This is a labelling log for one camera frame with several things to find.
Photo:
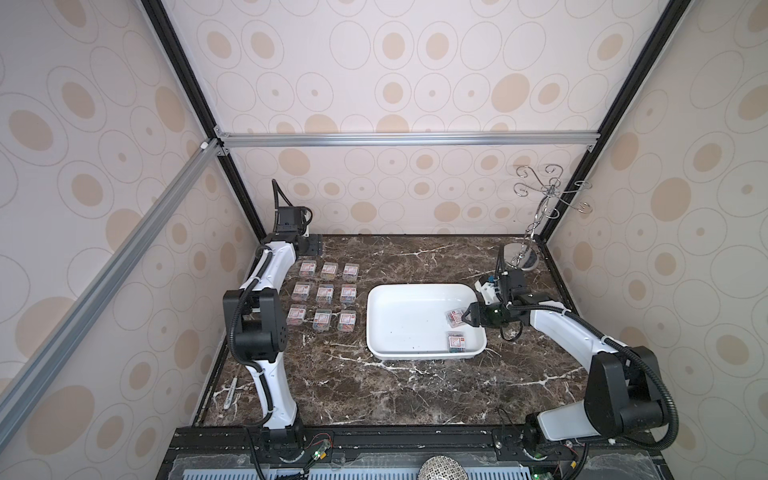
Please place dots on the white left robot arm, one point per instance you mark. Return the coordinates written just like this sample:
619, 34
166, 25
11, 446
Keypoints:
255, 321

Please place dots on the silver wire hook stand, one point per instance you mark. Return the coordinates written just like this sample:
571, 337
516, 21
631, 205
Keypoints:
520, 254

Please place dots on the horizontal aluminium rail back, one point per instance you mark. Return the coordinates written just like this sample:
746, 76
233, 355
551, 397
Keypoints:
452, 138

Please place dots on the metal mesh ball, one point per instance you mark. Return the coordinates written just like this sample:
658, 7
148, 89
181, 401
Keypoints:
442, 468

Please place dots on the diagonal aluminium rail left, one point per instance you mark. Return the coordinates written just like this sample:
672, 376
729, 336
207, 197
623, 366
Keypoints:
47, 362

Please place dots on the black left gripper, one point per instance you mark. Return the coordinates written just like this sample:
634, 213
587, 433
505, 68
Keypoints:
316, 241

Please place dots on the black corner frame post left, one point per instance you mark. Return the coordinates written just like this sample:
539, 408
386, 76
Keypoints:
160, 22

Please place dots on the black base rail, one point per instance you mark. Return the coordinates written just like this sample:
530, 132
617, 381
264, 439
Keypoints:
504, 442

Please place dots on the paper clip box row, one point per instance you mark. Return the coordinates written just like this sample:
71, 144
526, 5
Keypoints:
348, 294
347, 321

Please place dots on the black corner frame post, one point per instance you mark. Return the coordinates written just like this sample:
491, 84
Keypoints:
650, 53
160, 22

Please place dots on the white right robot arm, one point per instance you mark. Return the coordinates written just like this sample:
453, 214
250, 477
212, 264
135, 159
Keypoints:
625, 396

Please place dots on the white plastic storage tray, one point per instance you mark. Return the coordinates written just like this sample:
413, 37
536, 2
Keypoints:
408, 322

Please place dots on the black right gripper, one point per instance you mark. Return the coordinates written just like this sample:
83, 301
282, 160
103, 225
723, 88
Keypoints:
483, 312

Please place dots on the black corner frame post right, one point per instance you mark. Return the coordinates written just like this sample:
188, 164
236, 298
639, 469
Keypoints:
650, 53

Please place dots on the paper clip box front row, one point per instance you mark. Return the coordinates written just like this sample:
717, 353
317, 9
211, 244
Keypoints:
347, 321
——————
• _Task objective_
Reproduce the records above exactly, excluding every picture.

• _Output for this exercise_
This is a labelling log for one camera frame with several things to find.
Photo:
Please place dots on the white left robot arm, one point per instance you mark. Return the coordinates written just like this sample:
619, 34
166, 25
11, 446
Keypoints:
255, 321

Please place dots on the silver wire hook stand, one point per instance you mark. Return the coordinates written just like this sample:
571, 337
516, 21
631, 205
Keypoints:
520, 254

Please place dots on the horizontal aluminium rail back, one point per instance you mark. Return the coordinates written just like this sample:
746, 76
233, 355
551, 397
Keypoints:
452, 138

Please place dots on the metal mesh ball, one point per instance you mark. Return the coordinates written just like this sample:
658, 7
148, 89
181, 401
Keypoints:
442, 468

Please place dots on the diagonal aluminium rail left, one point per instance you mark. Return the coordinates written just like this sample:
672, 376
729, 336
207, 197
623, 366
Keypoints:
47, 362

Please place dots on the black left gripper, one point per instance you mark. Return the coordinates written just like this sample:
634, 213
587, 433
505, 68
Keypoints:
316, 241

Please place dots on the black corner frame post left, one point per instance you mark. Return the coordinates written just like this sample:
539, 408
386, 76
Keypoints:
160, 22

Please place dots on the black base rail, one point per instance you mark. Return the coordinates written just like this sample:
530, 132
617, 381
264, 439
Keypoints:
504, 442

Please place dots on the paper clip box row, one point per instance you mark. Return the coordinates written just like this sample:
71, 144
526, 5
Keypoints:
348, 294
347, 321

Please place dots on the black corner frame post, one point per instance you mark. Return the coordinates written just like this sample:
491, 84
Keypoints:
650, 53
160, 22

Please place dots on the white right robot arm, one point per instance you mark. Return the coordinates written just like this sample:
453, 214
250, 477
212, 264
135, 159
Keypoints:
625, 396

Please place dots on the white plastic storage tray, one point per instance you mark. Return the coordinates written just like this sample:
413, 37
536, 2
Keypoints:
408, 322

Please place dots on the black right gripper, one point per instance you mark. Return the coordinates written just like this sample:
83, 301
282, 160
103, 225
723, 88
Keypoints:
483, 312

Please place dots on the black corner frame post right, one point per instance you mark. Return the coordinates written just like this sample:
188, 164
236, 298
639, 469
Keypoints:
650, 53

Please place dots on the paper clip box front row, one point per instance you mark. Return the coordinates written just like this sample:
717, 353
317, 9
211, 244
Keypoints:
347, 321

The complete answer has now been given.